General Terms and Conditions of Service

  1. Terms and Conditions. These General Terms and Conditions govern any and all communications services ("Service") and ancillary equipment ("Equipment") you order and receive from S.W.I.F.T. Services, LLC (together with any subsidiaries or affiliates providing any Service or Equipment, "we," "us," or the "Company"). These General Terms and Conditions of Service are incorporated into your Service Application/Agreement. By ordering and accepting Service, you agree to adhere to these General Terms and Conditions, including any modifications to such terms and conditions as we may communicate to you from time to time. If you fail to comply with these General Terms and Conditions, your Service may be suspended or disconnected.

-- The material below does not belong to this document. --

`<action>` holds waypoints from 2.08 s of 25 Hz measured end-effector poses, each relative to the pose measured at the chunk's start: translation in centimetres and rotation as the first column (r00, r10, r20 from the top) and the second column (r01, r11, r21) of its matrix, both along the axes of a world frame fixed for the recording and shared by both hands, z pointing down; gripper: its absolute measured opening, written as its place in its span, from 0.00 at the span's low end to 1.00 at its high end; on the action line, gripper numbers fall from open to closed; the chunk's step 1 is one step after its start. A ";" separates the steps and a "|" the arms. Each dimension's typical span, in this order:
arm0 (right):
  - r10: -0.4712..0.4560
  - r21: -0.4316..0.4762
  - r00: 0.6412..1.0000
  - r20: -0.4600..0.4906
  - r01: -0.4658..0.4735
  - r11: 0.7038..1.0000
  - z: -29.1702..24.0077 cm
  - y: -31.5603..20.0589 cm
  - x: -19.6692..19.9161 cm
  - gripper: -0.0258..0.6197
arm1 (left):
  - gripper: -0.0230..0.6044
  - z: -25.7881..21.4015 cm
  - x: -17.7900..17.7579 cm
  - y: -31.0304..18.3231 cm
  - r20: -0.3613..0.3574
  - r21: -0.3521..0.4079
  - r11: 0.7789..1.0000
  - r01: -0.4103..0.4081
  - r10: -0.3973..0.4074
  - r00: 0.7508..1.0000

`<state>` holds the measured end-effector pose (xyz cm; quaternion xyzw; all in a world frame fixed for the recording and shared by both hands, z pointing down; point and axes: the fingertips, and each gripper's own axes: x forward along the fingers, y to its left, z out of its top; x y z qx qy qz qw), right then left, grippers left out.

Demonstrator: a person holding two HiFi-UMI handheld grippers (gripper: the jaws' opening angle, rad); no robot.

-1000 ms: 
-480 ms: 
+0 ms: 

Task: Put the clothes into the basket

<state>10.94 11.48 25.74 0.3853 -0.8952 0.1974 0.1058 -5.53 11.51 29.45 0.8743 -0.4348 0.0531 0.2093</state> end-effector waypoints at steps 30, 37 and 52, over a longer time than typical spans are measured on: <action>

  2. Additional Terms. Our Services are diverse, so sometimes additional terms and conditions will apply. For example, Service will or may be subject to (a) your Service Application/Agreement; (b) the Company’s Service-specific Terms and Conditions and Service Catalogs (if any and as applicable); (c) the Company’s Acceptable Use Policy; and (d) your selected Service Package(s) (items (a)-(d) collectively, the "Additional Terms"), each of which you should read carefully before ordering or activating any Service. By accepting Service, you agree to adhere to all Additional Terms applicable to your Service, including any modifications to such terms and conditions as we may communicate to you from time to time. If you fail to comply with any applicable Additional Terms, your Service may be suspended or disconnected.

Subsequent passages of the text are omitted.